What to produce:
Return verbatim every line from the first line of the data below to the line that contains "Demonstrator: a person", inclusive, and no further.

* * * *

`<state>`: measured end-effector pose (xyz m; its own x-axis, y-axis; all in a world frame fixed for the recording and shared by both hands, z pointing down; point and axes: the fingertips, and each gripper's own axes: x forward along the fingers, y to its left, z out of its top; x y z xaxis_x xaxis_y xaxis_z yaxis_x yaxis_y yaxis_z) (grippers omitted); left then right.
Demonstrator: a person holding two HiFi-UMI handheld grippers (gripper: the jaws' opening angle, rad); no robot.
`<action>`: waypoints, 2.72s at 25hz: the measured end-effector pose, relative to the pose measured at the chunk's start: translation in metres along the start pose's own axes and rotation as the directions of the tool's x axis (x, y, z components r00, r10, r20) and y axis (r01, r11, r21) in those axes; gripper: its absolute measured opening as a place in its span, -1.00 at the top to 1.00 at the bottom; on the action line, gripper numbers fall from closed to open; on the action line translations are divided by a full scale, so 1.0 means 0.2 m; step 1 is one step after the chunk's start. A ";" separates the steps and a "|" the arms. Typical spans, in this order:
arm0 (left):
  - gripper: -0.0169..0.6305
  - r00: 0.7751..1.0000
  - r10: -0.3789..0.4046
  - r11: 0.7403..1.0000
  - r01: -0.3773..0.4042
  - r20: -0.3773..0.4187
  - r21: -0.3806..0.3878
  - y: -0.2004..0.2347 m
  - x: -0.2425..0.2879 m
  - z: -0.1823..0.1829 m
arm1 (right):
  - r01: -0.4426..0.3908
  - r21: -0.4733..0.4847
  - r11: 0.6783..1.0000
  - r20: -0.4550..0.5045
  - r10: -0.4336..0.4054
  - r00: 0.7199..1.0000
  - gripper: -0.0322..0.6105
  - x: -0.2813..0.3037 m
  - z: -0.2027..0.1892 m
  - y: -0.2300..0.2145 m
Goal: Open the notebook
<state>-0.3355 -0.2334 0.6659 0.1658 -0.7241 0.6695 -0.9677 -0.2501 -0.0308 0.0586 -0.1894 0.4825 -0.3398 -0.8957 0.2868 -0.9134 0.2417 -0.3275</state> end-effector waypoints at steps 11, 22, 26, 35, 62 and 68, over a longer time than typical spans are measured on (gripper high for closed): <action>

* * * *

Response area:
`<state>`: measured end-effector pose (xyz m; its own x-axis, y-axis; all in a world frame fixed for the recording and shared by both hands, z pointing down; point and axes: the fingertips, and each gripper's own axes: x forward along the fingers, y to its left, z out of its top; x y z xaxis_x xaxis_y xaxis_z yaxis_x yaxis_y yaxis_z) (grippers omitted); left then right.
Demonstrator: a person holding two HiFi-UMI handheld grippers (gripper: the jaws' opening angle, rad); no robot.

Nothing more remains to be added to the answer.